**Exercise goal**
When you restate the entries that follow, keep every word exactly and drop the pictures.

(Items listed in a dataset)
========================================================================

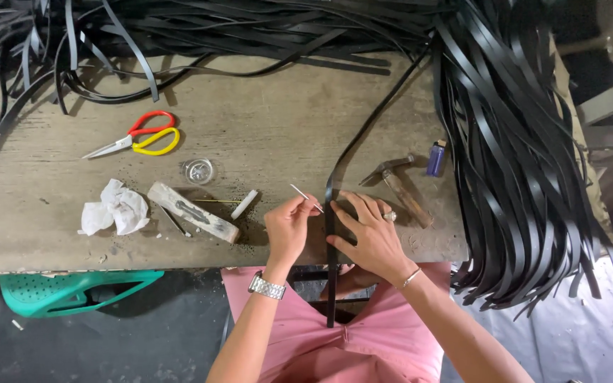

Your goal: Using a hammer and a metal punch to create a series of holes in a long black leather strip.

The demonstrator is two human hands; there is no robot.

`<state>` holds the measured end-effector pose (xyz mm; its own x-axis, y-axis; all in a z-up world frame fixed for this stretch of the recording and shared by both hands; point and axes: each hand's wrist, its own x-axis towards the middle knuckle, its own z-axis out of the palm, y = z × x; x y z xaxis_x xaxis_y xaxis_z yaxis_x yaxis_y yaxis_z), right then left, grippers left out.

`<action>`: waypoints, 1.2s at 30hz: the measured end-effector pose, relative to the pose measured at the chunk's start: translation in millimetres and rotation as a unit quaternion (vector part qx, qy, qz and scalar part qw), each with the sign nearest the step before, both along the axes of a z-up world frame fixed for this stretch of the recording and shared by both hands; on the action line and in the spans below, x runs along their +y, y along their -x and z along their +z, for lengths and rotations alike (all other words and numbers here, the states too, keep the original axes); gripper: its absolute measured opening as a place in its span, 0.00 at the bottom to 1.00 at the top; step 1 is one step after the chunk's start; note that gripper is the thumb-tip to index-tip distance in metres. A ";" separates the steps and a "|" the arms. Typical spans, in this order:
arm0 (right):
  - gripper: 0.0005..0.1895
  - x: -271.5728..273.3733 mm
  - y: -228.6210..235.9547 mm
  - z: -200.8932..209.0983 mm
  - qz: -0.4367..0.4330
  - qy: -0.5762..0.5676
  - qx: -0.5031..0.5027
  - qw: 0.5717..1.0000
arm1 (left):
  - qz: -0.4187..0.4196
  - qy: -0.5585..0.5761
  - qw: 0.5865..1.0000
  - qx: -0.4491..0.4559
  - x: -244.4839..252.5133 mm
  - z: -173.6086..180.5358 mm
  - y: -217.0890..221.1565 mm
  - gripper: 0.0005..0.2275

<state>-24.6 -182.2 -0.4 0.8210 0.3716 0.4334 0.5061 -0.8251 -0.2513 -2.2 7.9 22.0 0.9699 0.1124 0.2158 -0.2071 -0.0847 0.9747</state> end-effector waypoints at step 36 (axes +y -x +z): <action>0.25 -57.0 -10.9 20.0 -0.338 0.112 0.215 0.910 | 0.008 -0.319 0.925 -0.205 -15.9 -31.6 4.5 0.03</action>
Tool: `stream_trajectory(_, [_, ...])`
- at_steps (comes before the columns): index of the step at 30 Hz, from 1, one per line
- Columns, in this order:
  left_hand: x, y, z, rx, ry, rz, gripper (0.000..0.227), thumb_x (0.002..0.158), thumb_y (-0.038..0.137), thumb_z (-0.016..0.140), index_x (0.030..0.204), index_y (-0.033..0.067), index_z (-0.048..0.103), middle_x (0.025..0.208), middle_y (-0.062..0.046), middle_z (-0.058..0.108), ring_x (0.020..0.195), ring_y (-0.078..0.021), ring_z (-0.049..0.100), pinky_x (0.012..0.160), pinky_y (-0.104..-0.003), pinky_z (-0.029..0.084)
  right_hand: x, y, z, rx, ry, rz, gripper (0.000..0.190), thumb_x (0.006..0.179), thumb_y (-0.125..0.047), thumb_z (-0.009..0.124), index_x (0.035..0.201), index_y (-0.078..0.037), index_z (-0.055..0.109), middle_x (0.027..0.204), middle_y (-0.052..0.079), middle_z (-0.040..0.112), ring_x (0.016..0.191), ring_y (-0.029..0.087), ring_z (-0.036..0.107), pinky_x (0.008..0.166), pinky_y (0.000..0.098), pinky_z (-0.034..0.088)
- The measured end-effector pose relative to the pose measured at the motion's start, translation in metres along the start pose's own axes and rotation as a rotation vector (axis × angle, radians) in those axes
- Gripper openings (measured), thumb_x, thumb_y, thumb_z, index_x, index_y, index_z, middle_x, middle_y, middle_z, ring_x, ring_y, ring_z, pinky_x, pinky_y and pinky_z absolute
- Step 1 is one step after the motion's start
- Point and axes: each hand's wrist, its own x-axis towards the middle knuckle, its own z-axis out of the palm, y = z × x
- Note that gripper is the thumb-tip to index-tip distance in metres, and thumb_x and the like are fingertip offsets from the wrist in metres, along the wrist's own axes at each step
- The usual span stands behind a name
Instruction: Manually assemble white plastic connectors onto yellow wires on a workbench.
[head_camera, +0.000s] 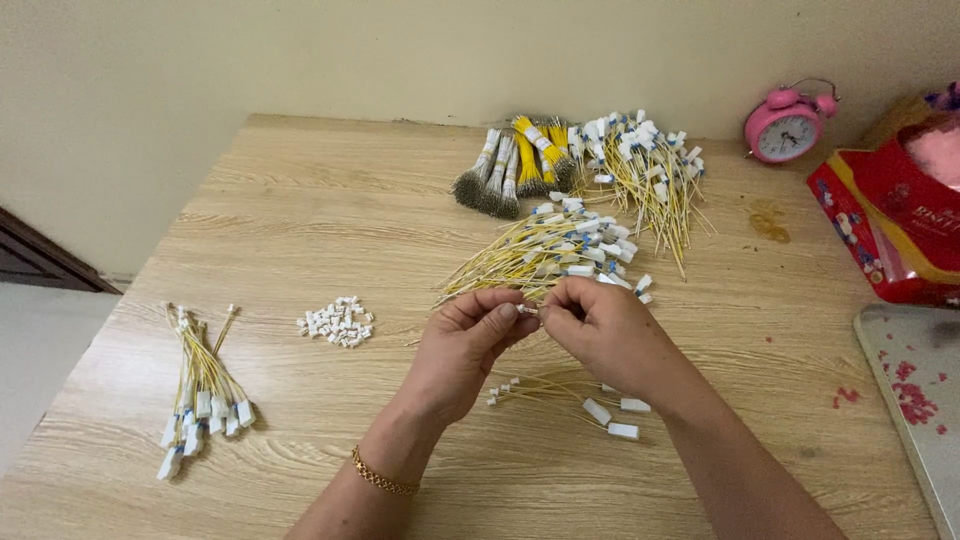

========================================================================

**Worked solution**
Your goal: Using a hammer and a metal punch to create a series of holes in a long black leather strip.

The demonstrator is two human hands; there is no robot.

`<state>` holds the measured end-effector pose (xyz mm; its own x-axis, y-axis; all in a z-up world frame fixed for this stretch of the recording and shared by both hands; point and axes: each hand's wrist, its own x-axis towards the middle knuckle, its own z-axis out of the palm, y = z × x; x y z xaxis_x xaxis_y xaxis_z yaxis_x yaxis_y yaxis_z), right then left, grippers left out.

`<action>`: waypoints, 1.2s at 30hz: the measured end-effector pose, relative to the pose measured at the chunk's start: translation in millimetres and rotation as a unit quaternion (vector part qx, qy, qz and scalar part qw), each with the sign nearest the step before, both along the axes of a z-up world frame fixed for this stretch of the recording and shared by both hands; on the action line and in the spans below, x runs along their +y, y along their -x and z along their +z, for lengths and rotations alike (all other words and numbers here, the states too, keep the original axes); gripper: its absolute measured opening as a place in its span, 0.00 at the bottom to 1.00 at the top; step 1 is one step after the chunk's start; note that gripper is the thumb-tip to index-tip distance in metres. A ";" separates the steps and a "|" the arms. Typical spans, in this order:
arm0 (right):
  - gripper: 0.0005..0.1895
  - x: -271.5728..273.3733 mm
  - y: -228.6210..235.9547 mm
  - z: -200.8932..209.0983 mm
  - qz: -0.4367..0.4330
  - qy: -0.5762..0.5676
  - qx: -0.5031..0.5027
  - qw: 0.5717..1.0000
arm1 (left):
  - qz: -0.4187..0.4196
  - qy: -0.5585..0.5761
  - qw: 0.5865..1.0000
  - qx: -0.4491..0.4559
  - x: -244.4839..252.5133 mm
  - z: -173.6086..180.5358 mm
  - y: -217.0890..221.1565 mm
  - gripper: 0.0005..0.2275

<state>-24.6 -182.2 -0.4 0.8210 0.3716 0.4334 0.5061 -0.8251 -0.2513 -2.2 7.9 22.0 0.9699 0.1124 0.2158 -0.2071 -0.0847 0.9747</state> end-effector waypoints at step 36 (axes +y -x +z): <action>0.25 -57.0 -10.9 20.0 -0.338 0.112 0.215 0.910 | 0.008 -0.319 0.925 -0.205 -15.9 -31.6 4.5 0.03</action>
Tool: `stream_trajectory(_, [_, ...])`
- at_steps (comes before the columns): index of the step at 30 Hz, from 1, one per line
- Columns, in this order:
  left_hand: x, y, z, rx, ry, rz, gripper (0.000..0.227), thumb_x (0.002..0.158), thumb_y (-0.038..0.137), thumb_z (-0.016..0.140), index_x (0.030..0.204), index_y (-0.033..0.067), index_z (-0.048..0.103), middle_x (0.025..0.208), middle_y (-0.062..0.046), middle_z (-0.058..0.108), ring_x (0.020..0.195), ring_y (-0.078..0.021), ring_z (-0.049..0.100), pinky_x (0.012..0.160), pinky_y (-0.104..-0.003), pinky_z (-0.029..0.084)
  right_hand: x, y, z, rx, ry, rz, gripper (0.000..0.190), thumb_x (0.006..0.179), thumb_y (-0.125..0.047), thumb_z (-0.009..0.124), index_x (0.035..0.201), index_y (-0.078..0.037), index_z (-0.055..0.109), middle_x (0.027..0.204), middle_y (-0.052..0.079), middle_z (-0.040..0.112), ring_x (0.016..0.191), ring_y (-0.029..0.087), ring_z (-0.036..0.107), pinky_x (0.008..0.166), pinky_y (0.000..0.098), pinky_z (-0.034..0.088)
- The measured end-effector pose relative to the pose measured at the motion's start, translation in metres along the start pose's own axes and rotation as a rotation vector (axis × angle, radians) in those axes
- Gripper openings (measured), thumb_x, thumb_y, thumb_z, index_x, index_y, index_z, middle_x, middle_y, middle_z, ring_x, ring_y, ring_z, pinky_x, pinky_y and pinky_z absolute
- Step 1 is one step after the motion's start
- Point and axes: each hand's wrist, its own x-axis towards the middle knuckle, its own z-axis out of the palm, y = z × x
- Note that gripper is the thumb-tip to index-tip distance in metres, and thumb_x and the like are fingertip offsets from the wrist in metres, along the wrist's own axes at each step
- The usual span stands behind a name
Instruction: Manually assemble white plastic connectors onto yellow wires on a workbench.
[head_camera, +0.000s] 

This exercise requires no additional answer.